The TPE delivery device of the present invention allows precise control over the amount of the TPE material injected to the surgical repair site. The delivery device is considerably smaller than such prior art devices as the hot glue gun described in the Ross patent, making it easier to handle in the operating room. Furthermore, the surgical repair procedure of the present invention is minimally invasive percutaneous procedure that does not require general anesthesia. Thus, this procedure may be performed as an outpatient procedure and as such can be provided at a considerably lower cost than any of the currently existing procedures.

BRIEF DESCRIPTION OF THE DRAWINGS

FIG. 1A is a cross-sectional illustration of a surgical device according to an embodiment of the invention.

FIG. 1B is a cross-sectional illustration of an injector according to an embodiment of the invention which is part of the surgical device of FIG. 1A.

FIG. 2 is a cross-sectional view through the line A-A of the surgical device of FIG. 1.

FIG. 3A is an illustration of the expandable balloon that may be used with the surgical device of the invention in an uninflated folded configuration.

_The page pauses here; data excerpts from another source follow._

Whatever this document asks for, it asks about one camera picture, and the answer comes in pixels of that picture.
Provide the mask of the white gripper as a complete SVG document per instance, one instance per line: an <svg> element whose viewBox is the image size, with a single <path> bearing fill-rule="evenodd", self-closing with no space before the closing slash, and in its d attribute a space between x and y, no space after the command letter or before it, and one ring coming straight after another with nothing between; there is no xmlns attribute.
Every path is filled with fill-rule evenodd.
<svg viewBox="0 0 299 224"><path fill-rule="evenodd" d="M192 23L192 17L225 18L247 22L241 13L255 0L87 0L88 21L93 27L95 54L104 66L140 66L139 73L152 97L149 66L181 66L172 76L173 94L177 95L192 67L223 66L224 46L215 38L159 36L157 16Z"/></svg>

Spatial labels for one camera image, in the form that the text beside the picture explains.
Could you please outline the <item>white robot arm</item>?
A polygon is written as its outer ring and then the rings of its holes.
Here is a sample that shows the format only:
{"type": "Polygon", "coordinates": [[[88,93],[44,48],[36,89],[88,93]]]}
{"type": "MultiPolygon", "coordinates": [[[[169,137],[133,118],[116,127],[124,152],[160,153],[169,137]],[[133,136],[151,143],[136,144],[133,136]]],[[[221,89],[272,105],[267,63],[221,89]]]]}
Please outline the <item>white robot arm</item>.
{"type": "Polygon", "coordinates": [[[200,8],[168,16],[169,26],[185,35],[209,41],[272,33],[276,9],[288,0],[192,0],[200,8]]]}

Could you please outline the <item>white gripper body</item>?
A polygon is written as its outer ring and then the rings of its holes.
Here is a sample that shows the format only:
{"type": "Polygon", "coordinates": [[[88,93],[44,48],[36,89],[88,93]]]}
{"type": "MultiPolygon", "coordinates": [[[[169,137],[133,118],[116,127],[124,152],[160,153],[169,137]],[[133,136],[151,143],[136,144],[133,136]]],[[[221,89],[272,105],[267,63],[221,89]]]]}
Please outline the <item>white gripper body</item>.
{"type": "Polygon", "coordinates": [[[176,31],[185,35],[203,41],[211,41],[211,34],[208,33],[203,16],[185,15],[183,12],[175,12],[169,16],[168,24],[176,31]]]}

FIG. 3B is a top view of the expandable balloon of FIG. 3A in an inflated state.

FIG. 3C is a cross-sectional view through the line B-B of the expandable balloon of FIG. 3B being inflated with TPE 108 in a liquid state.

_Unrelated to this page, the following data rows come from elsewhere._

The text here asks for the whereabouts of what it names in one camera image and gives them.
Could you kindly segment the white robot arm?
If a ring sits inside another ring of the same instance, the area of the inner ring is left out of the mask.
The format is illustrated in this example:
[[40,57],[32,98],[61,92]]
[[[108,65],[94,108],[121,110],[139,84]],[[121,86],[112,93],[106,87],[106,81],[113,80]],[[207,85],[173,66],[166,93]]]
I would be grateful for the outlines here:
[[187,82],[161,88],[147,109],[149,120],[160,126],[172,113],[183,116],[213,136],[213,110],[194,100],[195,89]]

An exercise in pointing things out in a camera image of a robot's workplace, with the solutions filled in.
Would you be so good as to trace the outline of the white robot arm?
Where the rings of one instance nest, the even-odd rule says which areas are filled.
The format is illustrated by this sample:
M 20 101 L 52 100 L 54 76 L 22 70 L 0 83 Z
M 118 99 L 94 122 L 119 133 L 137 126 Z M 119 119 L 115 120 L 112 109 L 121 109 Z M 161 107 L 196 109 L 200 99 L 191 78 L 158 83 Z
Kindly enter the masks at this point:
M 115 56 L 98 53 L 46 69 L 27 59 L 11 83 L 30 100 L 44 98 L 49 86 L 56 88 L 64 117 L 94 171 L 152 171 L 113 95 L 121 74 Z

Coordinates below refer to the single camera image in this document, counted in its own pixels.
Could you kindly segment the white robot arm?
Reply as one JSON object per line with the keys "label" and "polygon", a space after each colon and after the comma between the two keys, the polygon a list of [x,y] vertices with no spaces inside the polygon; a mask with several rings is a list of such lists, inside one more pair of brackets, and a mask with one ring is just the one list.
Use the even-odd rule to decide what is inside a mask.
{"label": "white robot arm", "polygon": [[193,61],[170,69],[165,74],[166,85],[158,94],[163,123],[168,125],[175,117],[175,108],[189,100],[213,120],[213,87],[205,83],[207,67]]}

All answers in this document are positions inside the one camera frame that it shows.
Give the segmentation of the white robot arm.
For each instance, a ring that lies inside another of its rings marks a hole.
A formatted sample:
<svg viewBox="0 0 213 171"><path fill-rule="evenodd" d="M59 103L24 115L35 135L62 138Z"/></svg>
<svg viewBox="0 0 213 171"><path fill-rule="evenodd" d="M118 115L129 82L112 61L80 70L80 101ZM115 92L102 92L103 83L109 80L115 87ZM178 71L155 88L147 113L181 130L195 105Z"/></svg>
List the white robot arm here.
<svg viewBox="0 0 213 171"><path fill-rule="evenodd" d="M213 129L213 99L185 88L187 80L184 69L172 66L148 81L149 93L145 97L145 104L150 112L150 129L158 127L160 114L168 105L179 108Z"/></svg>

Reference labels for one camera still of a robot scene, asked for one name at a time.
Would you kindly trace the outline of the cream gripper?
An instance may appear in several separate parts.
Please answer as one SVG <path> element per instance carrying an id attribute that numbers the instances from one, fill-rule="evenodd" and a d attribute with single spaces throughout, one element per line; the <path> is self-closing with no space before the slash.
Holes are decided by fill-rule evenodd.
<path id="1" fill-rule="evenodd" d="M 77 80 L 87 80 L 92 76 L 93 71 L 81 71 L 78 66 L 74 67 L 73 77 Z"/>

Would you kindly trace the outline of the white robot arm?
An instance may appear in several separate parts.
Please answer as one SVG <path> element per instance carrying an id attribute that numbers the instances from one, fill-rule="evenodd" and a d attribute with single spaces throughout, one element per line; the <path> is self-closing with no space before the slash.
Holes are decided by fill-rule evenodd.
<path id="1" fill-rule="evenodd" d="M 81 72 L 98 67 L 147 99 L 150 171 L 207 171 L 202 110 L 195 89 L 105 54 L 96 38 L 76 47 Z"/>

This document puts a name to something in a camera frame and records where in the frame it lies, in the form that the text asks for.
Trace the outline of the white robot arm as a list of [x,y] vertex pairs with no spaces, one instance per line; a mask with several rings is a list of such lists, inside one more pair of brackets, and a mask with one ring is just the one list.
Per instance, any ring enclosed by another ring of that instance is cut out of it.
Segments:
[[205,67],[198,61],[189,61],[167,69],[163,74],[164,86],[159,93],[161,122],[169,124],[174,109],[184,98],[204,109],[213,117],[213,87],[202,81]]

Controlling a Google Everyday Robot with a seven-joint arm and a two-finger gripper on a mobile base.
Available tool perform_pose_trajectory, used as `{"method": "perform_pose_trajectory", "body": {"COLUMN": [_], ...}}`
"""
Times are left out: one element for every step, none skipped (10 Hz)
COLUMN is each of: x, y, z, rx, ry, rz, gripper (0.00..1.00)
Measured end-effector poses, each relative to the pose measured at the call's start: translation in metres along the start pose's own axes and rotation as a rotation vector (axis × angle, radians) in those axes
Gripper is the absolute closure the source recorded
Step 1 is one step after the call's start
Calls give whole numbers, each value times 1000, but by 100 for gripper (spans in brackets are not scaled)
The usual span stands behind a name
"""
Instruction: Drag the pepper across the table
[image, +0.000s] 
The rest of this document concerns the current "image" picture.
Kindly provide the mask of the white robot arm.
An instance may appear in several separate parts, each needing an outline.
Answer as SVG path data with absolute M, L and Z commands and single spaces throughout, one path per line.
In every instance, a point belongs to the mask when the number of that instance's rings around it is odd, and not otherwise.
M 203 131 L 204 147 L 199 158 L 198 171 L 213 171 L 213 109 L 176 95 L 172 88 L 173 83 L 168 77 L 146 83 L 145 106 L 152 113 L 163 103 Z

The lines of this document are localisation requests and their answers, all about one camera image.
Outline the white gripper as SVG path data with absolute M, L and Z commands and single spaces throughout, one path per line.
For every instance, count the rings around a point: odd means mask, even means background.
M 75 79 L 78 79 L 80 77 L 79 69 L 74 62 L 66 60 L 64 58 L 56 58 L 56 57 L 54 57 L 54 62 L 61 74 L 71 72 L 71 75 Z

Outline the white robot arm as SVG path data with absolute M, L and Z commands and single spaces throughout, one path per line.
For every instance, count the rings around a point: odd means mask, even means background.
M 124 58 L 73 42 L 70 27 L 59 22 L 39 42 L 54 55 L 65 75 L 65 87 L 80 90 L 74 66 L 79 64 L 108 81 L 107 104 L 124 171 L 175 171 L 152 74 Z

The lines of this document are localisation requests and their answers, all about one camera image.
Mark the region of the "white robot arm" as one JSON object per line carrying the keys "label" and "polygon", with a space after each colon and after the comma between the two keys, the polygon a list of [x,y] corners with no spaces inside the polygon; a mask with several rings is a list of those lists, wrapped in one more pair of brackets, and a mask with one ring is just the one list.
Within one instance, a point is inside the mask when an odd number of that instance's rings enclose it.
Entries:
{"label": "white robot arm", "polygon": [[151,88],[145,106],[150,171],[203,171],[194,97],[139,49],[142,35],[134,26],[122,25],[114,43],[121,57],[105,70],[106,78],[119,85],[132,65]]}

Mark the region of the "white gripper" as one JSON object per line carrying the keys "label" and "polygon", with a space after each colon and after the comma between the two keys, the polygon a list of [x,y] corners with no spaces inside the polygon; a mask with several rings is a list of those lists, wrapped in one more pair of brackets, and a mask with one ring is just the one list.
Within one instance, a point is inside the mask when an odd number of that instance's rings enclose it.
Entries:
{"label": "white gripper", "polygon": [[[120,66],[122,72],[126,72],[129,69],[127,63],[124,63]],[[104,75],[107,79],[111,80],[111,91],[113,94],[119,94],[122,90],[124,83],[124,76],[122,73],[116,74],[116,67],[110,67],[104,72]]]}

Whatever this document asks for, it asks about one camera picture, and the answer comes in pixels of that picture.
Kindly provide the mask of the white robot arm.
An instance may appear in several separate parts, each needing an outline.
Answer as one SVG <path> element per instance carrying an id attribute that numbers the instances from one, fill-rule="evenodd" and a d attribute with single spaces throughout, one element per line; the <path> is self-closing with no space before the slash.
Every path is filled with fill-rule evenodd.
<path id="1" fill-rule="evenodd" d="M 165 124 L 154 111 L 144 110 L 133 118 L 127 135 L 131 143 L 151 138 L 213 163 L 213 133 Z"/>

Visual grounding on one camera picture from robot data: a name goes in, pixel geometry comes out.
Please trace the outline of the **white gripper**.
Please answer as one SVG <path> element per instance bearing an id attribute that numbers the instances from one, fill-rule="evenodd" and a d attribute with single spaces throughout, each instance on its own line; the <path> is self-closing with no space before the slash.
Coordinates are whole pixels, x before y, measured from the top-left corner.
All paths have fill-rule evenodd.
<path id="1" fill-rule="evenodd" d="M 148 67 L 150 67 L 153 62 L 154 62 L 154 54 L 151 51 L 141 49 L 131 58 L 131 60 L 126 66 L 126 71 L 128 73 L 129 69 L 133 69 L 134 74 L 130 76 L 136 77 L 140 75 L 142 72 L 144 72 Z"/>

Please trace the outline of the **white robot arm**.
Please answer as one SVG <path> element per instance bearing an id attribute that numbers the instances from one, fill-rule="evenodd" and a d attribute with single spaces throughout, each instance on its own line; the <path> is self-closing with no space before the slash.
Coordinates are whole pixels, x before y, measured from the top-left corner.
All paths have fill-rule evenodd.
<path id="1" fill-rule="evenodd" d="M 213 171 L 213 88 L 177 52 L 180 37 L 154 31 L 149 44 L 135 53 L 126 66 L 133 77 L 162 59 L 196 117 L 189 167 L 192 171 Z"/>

FIG. 3D is the cross-sectional view of the expandable balloon shown in FIG. 3C in an inflated state with the catheter detached.

FIG. 3E is the cross-sectional view of the expandable balloon shown in FIG. 3D after the TPE has cooled to an elastic solid state.

FIG. 4A is a perspective illustration of an intervertebral disc and its neighboring vertebral bodies.

FIG. 4B is a sagittal plane cross-sectional view of the vertebral structure of FIG. 4A.

FIG. 4C is a sagittal plane cross-sectional view of the vertebral structure of FIG. 4B after the intervertebral disc has degenerated.

FIGS. 5A-5C are sectional top views of an intervertebral disc illustrating the different stages of the disc repair surgical procedure using the device of the invention.

FIG. 6A is the sagittal plane cross-sectional view of FIG. 4B after the intervertebral disc has been repaired using an expandable balloon according to an aspect of the invention.

FIG. 6B is the sagittal plane cross-sectional view of FIG. 4B after the intervertebral disc has been repaired without the use of the expandable balloon according to another aspect of the invention.

FIG. 7A is an illustration of a normal hip joint.

FIG. 7B is an illustration of an arthritic hip joint.

FIG. 7C is an illustration of the hip joint of FIG. 7B whose damaged cartilage have been repaired according to an embodiment of the invention.

DETAILED DESCRIPTION

The devices and methods according to the invention described herein are adapted for percutaneous surgical operation using cannulas and catheters. Referring to FIG. 1A, a surgical device 100 for percutaneous repair of intervertebral discs and articular joints according to an embodiment of the invention is disclosed. The surgical device 100 includes a cannula 120 for percutaneously accessing the surgical repair site, such as an intervertebral disc or an articular joint. A catheter 110 is disposed within the cannula 120. The catheter 110 comprises an elongated shaft having a proximal end 114 and a distal end 115 for delivery of a polymer-based balloon inflating material. A lumen 112 extends longitudinally through the catheter 110 for delivery of the polymer-based balloon inflating material. In a preferred embodiment of the invention, this balloon inflating material is a thermoplastic elastomer (TPE). An expandable balloon 150 may be detachably attached to the catheter 110 at its distal end 115. The balloon 150 is expandable and its interior chamber 152 is in fluid communication with the lumen 112.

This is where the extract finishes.